• [WHAT IS BEING ASKED]
Scan the lines below for "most"; report the number of lines that contain it, and only that.

DATA SHOWN Start Marker

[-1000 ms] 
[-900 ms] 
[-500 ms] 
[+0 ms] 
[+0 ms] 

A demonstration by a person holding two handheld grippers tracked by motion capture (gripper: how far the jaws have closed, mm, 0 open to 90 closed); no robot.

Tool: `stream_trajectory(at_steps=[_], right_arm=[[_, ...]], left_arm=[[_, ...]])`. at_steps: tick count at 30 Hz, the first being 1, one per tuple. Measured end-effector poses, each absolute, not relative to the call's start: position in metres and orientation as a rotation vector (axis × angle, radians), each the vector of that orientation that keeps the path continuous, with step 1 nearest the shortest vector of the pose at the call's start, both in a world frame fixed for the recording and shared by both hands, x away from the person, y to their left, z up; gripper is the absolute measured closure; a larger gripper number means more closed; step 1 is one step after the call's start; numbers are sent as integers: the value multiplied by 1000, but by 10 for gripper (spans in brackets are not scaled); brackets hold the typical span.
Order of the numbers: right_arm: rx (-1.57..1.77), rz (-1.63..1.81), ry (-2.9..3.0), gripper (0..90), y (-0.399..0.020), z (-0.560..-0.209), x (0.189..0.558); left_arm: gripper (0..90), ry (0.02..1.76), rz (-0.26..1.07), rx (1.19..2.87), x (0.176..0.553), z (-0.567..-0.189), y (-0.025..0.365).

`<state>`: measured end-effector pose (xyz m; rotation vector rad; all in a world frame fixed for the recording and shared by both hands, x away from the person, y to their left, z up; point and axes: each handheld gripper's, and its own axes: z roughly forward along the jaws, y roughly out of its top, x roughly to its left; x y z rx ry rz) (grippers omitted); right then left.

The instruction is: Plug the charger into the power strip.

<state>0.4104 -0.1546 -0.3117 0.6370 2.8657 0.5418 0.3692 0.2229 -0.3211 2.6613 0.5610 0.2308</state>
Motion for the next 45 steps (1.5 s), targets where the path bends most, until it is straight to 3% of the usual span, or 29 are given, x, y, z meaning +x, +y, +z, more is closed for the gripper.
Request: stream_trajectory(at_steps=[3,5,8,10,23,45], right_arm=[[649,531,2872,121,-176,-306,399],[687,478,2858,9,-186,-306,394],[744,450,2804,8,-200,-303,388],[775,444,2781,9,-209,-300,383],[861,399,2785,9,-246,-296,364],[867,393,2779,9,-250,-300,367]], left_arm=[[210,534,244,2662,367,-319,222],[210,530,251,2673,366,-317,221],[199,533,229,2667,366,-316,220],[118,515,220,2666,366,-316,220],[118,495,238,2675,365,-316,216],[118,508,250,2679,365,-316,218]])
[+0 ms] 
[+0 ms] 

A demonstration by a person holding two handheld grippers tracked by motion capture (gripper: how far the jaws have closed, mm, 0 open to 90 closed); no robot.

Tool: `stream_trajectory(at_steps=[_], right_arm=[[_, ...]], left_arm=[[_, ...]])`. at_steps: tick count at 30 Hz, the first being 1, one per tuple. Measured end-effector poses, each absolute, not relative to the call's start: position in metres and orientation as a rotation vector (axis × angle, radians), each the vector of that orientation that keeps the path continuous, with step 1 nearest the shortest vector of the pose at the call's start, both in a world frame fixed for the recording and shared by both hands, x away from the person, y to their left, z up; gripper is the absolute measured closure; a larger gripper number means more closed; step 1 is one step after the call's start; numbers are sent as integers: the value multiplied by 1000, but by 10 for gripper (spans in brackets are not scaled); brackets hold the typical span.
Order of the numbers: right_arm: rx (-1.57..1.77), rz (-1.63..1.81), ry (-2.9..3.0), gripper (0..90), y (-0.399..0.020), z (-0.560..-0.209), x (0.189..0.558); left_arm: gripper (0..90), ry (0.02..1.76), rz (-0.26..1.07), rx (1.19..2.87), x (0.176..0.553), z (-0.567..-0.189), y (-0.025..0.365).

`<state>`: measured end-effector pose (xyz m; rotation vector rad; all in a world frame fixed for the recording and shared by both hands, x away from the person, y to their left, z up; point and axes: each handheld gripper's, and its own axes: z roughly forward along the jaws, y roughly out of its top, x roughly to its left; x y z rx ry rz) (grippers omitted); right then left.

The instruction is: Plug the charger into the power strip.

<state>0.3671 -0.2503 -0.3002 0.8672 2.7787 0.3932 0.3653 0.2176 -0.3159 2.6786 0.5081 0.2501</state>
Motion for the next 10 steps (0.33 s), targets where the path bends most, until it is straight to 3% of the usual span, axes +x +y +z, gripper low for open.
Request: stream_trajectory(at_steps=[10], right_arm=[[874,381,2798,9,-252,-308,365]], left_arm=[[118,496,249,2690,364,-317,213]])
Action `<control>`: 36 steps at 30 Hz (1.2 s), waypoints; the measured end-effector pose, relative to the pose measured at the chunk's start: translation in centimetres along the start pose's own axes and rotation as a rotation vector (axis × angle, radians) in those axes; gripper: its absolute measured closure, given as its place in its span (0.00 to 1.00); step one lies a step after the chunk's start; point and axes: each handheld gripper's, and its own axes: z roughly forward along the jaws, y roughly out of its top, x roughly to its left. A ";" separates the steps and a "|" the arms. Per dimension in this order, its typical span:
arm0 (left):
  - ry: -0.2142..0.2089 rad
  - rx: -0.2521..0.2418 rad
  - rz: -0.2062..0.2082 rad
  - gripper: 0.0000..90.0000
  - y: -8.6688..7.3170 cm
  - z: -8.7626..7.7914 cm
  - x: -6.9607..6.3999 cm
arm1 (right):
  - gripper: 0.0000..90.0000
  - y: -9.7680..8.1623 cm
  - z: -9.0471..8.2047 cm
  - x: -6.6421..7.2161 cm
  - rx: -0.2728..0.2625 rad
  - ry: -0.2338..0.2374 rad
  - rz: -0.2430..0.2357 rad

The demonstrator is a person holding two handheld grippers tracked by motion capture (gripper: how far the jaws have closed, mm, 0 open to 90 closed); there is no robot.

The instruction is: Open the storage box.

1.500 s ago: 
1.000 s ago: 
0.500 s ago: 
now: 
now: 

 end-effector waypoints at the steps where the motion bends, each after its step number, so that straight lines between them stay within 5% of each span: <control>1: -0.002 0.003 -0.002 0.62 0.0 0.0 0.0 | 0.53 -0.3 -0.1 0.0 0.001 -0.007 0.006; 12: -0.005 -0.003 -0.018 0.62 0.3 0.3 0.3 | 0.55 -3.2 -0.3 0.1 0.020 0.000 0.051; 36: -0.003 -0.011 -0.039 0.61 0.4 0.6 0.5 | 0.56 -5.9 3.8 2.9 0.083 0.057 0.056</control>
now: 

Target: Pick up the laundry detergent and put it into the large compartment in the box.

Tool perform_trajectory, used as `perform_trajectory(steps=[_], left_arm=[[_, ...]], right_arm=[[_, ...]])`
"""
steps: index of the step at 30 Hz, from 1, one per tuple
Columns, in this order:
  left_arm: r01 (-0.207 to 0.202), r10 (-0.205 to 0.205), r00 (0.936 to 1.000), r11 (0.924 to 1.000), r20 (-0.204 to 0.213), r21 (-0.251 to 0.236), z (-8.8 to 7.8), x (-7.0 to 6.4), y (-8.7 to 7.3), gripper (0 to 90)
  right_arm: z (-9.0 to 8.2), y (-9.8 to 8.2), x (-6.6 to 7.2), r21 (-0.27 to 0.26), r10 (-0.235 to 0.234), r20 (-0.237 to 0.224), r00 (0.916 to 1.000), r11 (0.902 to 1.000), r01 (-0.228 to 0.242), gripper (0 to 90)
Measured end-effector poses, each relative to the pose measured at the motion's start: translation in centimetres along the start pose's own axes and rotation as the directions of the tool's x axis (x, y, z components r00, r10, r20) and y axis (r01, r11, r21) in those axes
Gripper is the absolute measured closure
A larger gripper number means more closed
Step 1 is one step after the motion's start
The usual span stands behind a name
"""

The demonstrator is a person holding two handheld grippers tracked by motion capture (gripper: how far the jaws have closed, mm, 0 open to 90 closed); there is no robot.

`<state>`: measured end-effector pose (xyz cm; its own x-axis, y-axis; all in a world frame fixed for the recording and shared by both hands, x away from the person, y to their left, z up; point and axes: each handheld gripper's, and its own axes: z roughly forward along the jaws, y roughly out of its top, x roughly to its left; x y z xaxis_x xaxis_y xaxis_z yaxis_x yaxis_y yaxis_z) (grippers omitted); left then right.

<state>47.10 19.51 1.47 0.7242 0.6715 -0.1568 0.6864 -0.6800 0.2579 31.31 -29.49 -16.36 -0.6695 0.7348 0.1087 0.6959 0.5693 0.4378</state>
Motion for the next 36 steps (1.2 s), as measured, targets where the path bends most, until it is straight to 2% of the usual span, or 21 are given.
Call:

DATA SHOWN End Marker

• [TASK SOLUTION]
3